▶ **Your task**:
Every line of the material below should be repeated exactly.

▶ **Stored data**:

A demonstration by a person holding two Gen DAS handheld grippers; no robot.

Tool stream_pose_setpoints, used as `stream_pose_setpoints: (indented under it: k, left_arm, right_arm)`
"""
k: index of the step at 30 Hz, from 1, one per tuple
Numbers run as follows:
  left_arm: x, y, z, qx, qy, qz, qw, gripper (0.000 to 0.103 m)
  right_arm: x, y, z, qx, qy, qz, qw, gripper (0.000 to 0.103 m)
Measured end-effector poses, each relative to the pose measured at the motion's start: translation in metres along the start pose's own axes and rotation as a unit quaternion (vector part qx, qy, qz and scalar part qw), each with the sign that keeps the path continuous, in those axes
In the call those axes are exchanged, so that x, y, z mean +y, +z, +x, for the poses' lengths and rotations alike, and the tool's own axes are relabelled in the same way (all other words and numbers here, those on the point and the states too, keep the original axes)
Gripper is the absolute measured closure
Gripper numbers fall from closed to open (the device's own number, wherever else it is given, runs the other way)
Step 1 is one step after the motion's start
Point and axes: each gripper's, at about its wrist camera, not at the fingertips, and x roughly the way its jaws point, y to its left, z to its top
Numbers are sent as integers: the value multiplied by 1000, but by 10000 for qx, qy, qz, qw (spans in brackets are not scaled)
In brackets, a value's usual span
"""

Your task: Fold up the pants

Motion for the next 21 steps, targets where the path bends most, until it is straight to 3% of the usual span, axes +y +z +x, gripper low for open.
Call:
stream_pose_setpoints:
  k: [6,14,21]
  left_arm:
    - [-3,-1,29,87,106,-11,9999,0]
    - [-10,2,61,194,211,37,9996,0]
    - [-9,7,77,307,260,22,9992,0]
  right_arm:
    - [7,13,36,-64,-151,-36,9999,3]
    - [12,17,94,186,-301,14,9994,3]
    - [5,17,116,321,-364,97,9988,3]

▶ **Written solution**:
A demonstration by a person holding two Gen DAS handheld grippers; no robot.

Tool stream_pose_setpoints, used as `stream_pose_setpoints: (indented under it: k, left_arm, right_arm)`
"""
k: index of the step at 30 Hz, from 1, one per tuple
Numbers run as follows:
  left_arm: x, y, z, qx, qy, qz, qw, gripper (0.000 to 0.103 m)
  right_arm: x, y, z, qx, qy, qz, qw, gripper (0.000 to 0.103 m)
Measured end-effector poses, each relative to the pose measured at the motion's start: translation in metres along the start pose's own axes and rotation as a unit quaternion (vector part qx, qy, qz and scalar part qw), each with the sign that keeps the path continuous, in those axes
In the call those axes are exchanged, so that x, y, z mean +y, +z, +x, for the poses' lengths and rotations alike, and the tool's own axes are relabelled in the same way (all other words and numbers here, those on the point and the states too, keep the original axes)
Gripper is the absolute measured closure
Gripper numbers fall from closed to open (the device's own number, wherever else it is given, runs the other way)
Step 1 is one step after the motion's start
Point and axes: each gripper's, at about its wrist camera, not at the fingertips, and x roughly the way its jaws point, y to its left, z to its top
Numbers are sent as integers: the value multiplied by 1000, but by 10000 for qx, qy, qz, qw (spans in brackets are not scaled)
In brackets, a value's usual span
"""

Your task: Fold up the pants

Motion for the next 21 steps, targets where the path bends most, until it is straight to 3% of the usual span, axes +y +z +x, gripper low for open.
Call:
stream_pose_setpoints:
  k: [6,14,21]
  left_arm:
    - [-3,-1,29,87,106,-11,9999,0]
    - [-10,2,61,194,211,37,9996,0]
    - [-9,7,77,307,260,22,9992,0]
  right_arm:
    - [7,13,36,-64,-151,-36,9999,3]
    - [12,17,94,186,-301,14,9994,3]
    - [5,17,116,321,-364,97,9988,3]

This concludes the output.